TASK INSTRUCTIONS:
Return only the tail of the data below, word for word: the line with "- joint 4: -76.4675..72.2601" and each line after it through the final one.

DATA EXCERPT:
▼

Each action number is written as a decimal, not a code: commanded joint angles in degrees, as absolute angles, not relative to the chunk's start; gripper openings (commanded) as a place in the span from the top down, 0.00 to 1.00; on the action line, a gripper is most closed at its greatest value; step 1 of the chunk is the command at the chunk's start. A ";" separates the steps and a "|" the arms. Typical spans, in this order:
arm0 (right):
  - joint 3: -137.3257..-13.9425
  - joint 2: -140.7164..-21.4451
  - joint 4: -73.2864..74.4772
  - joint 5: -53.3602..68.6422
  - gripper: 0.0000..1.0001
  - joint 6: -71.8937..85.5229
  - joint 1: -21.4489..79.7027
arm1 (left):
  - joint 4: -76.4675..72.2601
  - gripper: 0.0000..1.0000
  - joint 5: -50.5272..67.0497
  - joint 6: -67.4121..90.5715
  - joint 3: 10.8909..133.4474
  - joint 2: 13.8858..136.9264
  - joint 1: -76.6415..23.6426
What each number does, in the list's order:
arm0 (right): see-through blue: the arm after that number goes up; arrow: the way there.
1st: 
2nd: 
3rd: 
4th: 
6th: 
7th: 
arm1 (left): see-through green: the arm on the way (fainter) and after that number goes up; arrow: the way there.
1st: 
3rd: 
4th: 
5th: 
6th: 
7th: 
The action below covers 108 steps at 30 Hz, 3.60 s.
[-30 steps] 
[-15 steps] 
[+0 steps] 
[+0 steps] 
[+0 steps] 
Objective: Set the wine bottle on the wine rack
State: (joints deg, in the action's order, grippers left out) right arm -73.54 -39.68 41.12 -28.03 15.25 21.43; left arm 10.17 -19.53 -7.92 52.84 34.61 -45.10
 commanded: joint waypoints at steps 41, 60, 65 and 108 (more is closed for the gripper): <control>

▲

RESULT OF THIS EXERCISE:
  - joint 4: -76.4675..72.2601
  - gripper: 0.0000..1.0000
  - joint 5: -50.5272..67.0497
  - joint 6: -67.4121..90.5715
  - joint 3: 10.8909..133.4474
  - joint 2: 13.8858..136.9264
  - joint 1: -76.6415..23.6426
What each number does, in the list's order:
arm0 (right): see-through blue: the arm after that number goes up; arrow: the way there.
1st: 
2nd: 
3rd: 
4th: 
6th: 
7th: 
arm1 (left): see-through green: the arm on the way (fainter) and after that number goes up; arrow: the way there.
1st: 
3rd: 
4th: 
5th: 
6th: 
7th: 
The action below covers 108 steps at 30 Hz, 3.60 s.
[-30 steps] 
[-15 steps] 
[+0 steps] 
[+0 steps] 
[+0 steps] 
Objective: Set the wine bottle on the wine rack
State: (joints deg, in the action's order, grippers left out) right arm -73.54 -39.68 41.12 -28.03 15.25 21.43; left arm 10.17 -19.53 -7.92 52.84 34.61 -45.10
 commanded: joint waypoints at steps 41, 60, 65 and 108 (more is closed for the gripper): <control>

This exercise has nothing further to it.